**HOW TO COMPLETE THIS TASK**
Within the listing below, please copy exactly the lines between the line holding "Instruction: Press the" and the line holding "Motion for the", inclusive.

**DATA PROVIDED**
______________________________
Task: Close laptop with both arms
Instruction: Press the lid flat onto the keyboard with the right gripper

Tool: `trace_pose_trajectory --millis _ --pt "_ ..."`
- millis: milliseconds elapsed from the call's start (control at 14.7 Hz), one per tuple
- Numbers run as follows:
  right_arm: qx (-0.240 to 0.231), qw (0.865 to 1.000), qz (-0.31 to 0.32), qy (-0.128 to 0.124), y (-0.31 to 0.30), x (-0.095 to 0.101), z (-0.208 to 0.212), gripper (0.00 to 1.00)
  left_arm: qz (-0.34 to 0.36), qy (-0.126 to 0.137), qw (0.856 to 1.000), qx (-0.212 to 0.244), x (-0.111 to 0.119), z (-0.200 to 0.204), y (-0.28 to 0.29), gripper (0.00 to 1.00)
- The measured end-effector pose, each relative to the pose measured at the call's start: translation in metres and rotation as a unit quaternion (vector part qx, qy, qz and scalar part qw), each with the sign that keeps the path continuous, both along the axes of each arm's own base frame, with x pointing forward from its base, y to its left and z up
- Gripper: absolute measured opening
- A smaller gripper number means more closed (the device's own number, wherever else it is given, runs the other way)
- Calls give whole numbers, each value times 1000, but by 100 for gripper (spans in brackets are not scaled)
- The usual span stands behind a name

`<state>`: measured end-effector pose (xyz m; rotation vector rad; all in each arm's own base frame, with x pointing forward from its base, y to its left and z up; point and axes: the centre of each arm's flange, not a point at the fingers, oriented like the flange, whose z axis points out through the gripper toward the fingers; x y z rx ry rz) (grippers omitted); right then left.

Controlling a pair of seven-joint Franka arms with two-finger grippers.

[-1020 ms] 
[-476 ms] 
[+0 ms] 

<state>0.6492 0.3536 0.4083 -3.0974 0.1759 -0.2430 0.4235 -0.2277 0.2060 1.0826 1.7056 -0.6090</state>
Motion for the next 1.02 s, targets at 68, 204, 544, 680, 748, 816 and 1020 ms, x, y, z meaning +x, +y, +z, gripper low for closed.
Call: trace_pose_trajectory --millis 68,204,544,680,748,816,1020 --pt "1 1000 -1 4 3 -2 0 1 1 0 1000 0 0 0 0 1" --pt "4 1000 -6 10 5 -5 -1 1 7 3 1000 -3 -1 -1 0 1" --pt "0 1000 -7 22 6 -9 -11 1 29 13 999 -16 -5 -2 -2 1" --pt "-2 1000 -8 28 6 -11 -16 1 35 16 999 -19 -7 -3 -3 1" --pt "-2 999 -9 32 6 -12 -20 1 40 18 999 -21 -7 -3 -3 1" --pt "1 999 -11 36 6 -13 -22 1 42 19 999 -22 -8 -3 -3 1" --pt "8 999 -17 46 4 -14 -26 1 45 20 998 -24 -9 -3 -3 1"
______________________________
**SOLUTION FOR THIS TASK**
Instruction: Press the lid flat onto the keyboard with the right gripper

Tool: `trace_pose_trajectory --millis _ --pt "_ ..."`
- millis: milliseconds elapsed from the call's start (control at 14.7 Hz), one per tuple
- Numbers run as follows:
  right_arm: qx (-0.240 to 0.231), qw (0.865 to 1.000), qz (-0.31 to 0.32), qy (-0.128 to 0.124), y (-0.31 to 0.30), x (-0.095 to 0.101), z (-0.208 to 0.212), gripper (0.00 to 1.00)
  left_arm: qz (-0.34 to 0.36), qy (-0.126 to 0.137), qw (0.856 to 1.000), qx (-0.212 to 0.244), x (-0.111 to 0.119), z (-0.200 to 0.204), y (-0.28 to 0.29), gripper (0.00 to 1.00)
- The measured end-effector pose, each relative to the pose measured at the call's start: translation in metres and rotation as a unit quaternion (vector part qx, qy, qz and scalar part qw), each with the sign that keeps the path continuous, both along the axes of each arm's own base frame, with x pointing forward from its base, y to its left and z up
- Gripper: absolute measured opening
- A smaller gripper number means more closed (the device's own number, wherever else it is given, runs the other way)
- Calls give whole numbers, each value times 1000, but by 100 for gripper (spans in brackets are not scaled)
- The usual span stands behind a name

`<state>`: measured end-effector pose (xyz m; rotation vector rad; all in each arm's own base frame, with x pointing forward from its base, y to its left and z up; point and axes: the centre of each arm's flange, not a point at the fingers, oriented like the flange, whose z axis points out through the gripper toward the fingers; x y z rx ry rz) (grippers omitted); right then left.

Controlling a pair of seven-joint Franka arms with two-finger grippers.

[-1020 ms] 
[-476 ms] 
[+0 ms] 

<state>0.6492 0.3536 0.4083 -3.0974 0.1759 -0.2430 0.4235 -0.2277 0.2060 1.0826 1.7056 -0.6090</state>
Motion for the next 1.02 s, targets at 68, 204, 544, 680, 748, 816 and 1020 ms, x, y, z meaning +x, +y, +z, gripper low for closed.

The given output is the complete response.